§ Dataset extract:
==========

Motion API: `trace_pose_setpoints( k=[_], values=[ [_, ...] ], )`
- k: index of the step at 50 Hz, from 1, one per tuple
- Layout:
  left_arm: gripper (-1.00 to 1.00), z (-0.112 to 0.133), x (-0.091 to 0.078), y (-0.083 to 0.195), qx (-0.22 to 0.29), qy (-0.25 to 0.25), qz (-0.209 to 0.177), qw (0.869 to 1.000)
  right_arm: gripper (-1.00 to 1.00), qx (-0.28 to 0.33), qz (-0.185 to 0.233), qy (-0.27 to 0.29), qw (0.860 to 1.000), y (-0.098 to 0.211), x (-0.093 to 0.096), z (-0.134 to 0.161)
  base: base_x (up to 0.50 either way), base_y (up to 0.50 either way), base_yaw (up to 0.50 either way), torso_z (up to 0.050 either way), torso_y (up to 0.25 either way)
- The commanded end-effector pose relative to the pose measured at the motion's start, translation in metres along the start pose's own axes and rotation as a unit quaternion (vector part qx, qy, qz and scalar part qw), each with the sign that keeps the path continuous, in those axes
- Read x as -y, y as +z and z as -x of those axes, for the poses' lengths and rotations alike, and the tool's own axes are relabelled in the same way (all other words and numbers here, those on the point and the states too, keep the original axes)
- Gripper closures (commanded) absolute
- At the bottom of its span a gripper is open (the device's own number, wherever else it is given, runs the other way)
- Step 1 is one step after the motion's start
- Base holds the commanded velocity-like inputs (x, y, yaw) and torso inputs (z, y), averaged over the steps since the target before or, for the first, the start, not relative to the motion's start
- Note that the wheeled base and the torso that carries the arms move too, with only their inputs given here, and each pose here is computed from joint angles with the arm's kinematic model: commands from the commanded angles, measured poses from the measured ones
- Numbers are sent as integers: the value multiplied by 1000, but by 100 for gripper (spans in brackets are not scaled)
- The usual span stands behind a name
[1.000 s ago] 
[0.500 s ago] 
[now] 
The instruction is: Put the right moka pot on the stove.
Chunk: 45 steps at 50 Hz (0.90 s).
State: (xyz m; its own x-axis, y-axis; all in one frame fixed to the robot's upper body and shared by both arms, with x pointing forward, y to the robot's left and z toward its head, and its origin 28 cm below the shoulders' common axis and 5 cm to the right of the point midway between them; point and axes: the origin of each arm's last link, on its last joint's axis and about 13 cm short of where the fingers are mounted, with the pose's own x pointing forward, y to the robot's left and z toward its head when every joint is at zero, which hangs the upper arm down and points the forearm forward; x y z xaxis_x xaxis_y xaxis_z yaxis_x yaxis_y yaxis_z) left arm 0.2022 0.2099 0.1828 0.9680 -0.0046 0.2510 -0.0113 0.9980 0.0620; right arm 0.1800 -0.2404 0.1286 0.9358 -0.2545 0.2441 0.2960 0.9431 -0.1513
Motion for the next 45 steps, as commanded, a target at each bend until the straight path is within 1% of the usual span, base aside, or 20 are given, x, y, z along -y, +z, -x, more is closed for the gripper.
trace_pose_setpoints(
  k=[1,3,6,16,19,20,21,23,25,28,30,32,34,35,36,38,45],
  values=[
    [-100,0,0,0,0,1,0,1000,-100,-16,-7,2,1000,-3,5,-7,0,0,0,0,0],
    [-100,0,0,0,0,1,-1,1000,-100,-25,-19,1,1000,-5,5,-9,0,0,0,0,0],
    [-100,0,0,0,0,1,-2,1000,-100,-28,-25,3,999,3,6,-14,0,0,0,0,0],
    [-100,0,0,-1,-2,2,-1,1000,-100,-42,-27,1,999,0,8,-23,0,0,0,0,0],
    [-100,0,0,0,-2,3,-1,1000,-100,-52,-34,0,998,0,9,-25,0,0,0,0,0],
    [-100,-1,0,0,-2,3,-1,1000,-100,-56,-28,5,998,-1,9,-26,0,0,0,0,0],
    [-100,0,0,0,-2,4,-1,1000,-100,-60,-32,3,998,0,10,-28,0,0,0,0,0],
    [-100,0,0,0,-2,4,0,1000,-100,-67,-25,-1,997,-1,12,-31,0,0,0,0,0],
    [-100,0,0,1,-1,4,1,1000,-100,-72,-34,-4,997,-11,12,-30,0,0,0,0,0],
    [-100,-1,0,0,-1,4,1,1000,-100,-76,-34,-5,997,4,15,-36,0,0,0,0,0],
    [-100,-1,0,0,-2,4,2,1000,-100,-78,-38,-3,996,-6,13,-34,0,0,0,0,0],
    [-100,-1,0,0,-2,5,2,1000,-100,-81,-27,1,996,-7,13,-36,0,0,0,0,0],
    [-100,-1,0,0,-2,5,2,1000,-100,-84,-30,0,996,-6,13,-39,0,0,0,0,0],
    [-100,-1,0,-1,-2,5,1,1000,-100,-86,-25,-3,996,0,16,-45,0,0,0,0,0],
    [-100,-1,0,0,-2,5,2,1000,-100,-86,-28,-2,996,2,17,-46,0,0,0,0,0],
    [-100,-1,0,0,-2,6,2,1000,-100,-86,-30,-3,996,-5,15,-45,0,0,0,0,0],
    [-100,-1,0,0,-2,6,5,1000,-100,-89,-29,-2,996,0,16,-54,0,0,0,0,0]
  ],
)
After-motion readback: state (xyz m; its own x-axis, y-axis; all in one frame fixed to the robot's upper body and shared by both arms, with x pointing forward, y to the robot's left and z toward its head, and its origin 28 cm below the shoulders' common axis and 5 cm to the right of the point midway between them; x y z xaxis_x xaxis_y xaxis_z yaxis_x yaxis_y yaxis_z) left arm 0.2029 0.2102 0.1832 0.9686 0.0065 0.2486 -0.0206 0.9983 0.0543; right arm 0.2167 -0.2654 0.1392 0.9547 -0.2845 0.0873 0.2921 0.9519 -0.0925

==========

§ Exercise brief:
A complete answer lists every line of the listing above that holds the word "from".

§ Problem solution:
- k: index of the step at 50 Hz, from 1, one per tuple
- Note that the wheeled base and the torso that carries the arms move too, with only their inputs given here, and each pose here is computed from joint angles with the arm's kinematic model: commands from the commanded angles, measured poses from the measured ones

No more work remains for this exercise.